= Aim of the exercise =
Print the records below exactly as they appear. Omit all pictures.

Segment Open

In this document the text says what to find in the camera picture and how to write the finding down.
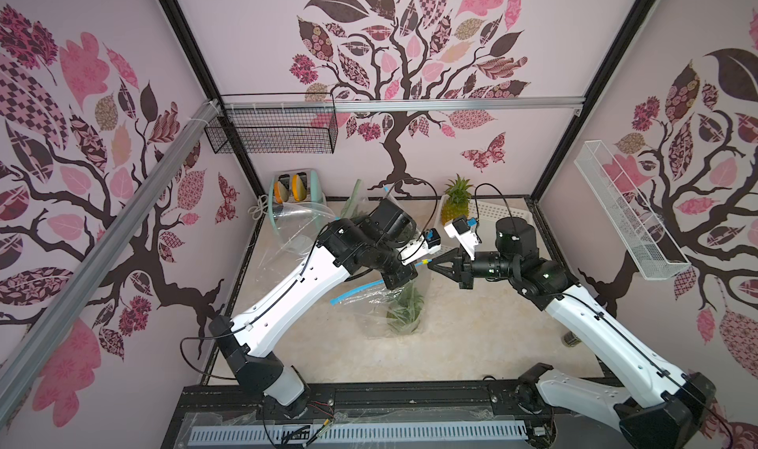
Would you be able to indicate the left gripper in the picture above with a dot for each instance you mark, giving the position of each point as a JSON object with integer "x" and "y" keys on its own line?
{"x": 401, "y": 271}

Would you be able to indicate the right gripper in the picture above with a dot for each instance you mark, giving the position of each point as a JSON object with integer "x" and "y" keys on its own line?
{"x": 464, "y": 268}

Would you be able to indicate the blue-zip bag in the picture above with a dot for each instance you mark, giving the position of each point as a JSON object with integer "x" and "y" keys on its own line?
{"x": 368, "y": 304}

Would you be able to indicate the pineapple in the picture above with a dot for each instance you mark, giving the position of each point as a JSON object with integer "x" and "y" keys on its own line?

Segment Closed

= Solution =
In this document the text says what to find in the camera picture and how to write the finding down.
Would you be able to indicate the left gripper in the picture above with a dot for each instance you mark, giving the position of each point as a JSON object with integer "x" and "y" keys on its own line?
{"x": 401, "y": 271}

Would you be able to indicate the right gripper in the picture above with a dot for each instance you mark, giving the position of each point as a JSON object with integer "x" and "y" keys on its own line?
{"x": 464, "y": 268}

Would you be able to indicate the blue-zip bag in the picture above with a dot for each instance you mark, giving the position of each point as a JSON object with integer "x" and "y" keys on its own line?
{"x": 368, "y": 304}

Would you be able to indicate the pineapple in the picture above with a dot for each instance you mark, giving the position of each point as a JSON object with integer "x" and "y" keys on its own line?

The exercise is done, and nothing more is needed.